Exercise directions :: Every line in the entries where "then" is found should be copied.

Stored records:
* * * *

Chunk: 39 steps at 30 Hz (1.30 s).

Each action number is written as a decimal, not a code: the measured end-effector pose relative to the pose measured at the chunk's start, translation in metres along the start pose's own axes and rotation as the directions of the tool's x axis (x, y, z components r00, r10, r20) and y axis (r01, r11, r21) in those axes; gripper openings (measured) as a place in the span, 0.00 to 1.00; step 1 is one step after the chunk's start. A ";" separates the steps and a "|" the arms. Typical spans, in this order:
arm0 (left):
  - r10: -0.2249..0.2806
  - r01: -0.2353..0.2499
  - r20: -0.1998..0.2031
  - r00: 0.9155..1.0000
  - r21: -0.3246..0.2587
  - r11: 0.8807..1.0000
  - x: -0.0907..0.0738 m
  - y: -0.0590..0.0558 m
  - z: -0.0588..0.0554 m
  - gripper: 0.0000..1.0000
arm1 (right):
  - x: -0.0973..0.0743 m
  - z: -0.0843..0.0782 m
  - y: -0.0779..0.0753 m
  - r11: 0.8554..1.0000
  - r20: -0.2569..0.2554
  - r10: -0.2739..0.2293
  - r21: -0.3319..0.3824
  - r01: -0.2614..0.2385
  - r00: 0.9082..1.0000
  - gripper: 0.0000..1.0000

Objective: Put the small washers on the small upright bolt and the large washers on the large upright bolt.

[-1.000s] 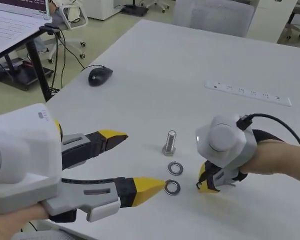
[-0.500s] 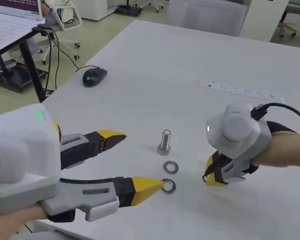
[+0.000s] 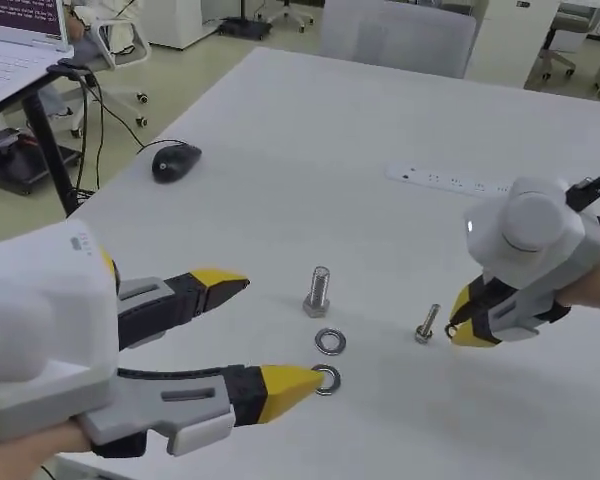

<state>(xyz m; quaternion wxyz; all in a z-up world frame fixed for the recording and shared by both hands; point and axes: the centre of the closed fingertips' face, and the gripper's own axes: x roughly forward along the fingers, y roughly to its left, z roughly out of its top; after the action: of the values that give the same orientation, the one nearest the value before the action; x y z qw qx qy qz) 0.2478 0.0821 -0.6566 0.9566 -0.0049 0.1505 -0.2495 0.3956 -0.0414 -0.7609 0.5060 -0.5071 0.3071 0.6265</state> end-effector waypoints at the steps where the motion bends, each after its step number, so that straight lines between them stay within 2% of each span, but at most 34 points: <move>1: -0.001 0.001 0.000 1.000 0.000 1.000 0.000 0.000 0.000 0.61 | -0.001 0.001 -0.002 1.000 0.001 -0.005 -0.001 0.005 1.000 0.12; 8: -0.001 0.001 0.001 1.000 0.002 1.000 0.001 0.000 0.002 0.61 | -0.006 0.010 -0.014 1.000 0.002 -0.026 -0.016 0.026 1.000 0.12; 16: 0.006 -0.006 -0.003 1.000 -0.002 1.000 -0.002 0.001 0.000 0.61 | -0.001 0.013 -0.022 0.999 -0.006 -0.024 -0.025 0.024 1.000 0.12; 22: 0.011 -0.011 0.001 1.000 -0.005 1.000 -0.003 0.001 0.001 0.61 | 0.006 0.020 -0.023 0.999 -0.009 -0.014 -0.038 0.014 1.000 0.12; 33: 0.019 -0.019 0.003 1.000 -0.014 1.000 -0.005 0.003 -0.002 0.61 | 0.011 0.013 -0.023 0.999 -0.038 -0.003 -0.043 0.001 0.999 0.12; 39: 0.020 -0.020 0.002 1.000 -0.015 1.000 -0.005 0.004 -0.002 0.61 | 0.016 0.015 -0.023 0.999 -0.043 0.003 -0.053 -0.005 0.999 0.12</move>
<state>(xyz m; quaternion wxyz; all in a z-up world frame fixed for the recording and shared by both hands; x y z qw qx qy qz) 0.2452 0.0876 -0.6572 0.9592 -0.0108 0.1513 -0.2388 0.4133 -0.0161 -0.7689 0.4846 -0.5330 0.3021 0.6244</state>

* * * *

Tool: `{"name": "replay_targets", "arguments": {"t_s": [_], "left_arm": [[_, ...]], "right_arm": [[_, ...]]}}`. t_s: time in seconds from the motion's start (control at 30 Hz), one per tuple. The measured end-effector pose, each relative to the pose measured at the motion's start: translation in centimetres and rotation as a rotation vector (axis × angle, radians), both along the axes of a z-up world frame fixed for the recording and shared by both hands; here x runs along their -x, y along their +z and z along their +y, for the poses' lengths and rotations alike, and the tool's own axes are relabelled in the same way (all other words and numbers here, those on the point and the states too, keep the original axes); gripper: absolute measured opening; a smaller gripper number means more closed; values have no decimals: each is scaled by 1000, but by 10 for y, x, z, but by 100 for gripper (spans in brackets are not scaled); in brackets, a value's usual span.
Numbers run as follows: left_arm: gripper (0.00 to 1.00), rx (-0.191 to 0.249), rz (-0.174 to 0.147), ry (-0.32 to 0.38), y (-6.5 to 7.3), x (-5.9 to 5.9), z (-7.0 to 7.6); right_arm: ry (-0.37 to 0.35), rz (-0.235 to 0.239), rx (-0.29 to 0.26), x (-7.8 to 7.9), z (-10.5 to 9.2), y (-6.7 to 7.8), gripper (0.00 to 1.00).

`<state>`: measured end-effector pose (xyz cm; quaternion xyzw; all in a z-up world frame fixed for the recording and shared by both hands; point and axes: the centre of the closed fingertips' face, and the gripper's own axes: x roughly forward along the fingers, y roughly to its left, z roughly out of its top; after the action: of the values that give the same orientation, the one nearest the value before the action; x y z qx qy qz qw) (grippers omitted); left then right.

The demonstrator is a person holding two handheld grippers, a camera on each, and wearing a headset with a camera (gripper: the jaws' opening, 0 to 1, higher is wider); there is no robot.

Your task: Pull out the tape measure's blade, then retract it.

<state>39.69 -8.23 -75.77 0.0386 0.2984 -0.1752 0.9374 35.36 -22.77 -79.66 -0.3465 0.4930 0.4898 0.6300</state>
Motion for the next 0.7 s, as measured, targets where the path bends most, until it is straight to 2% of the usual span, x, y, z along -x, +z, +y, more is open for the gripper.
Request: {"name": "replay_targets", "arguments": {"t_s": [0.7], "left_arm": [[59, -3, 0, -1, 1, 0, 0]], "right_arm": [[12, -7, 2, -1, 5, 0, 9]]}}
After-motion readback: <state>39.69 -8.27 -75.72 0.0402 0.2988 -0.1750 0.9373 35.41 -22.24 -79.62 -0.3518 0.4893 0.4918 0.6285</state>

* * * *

Task answer ::
`<state>`: measured end-effector pose (xyz cm; quaternion xyzw; all in a z-up world frame fixed for the recording and shared by both hands; point and axes: the centre of the closed fingertips' face, and the gripper's own axes: x roughly forward along the fingers, y roughly to its left, z roughly out of its top; after the action: of the values that give the same orientation, the one nearest the value before the action; x y z qx qy qz qw) (grippers omitted); left then right.
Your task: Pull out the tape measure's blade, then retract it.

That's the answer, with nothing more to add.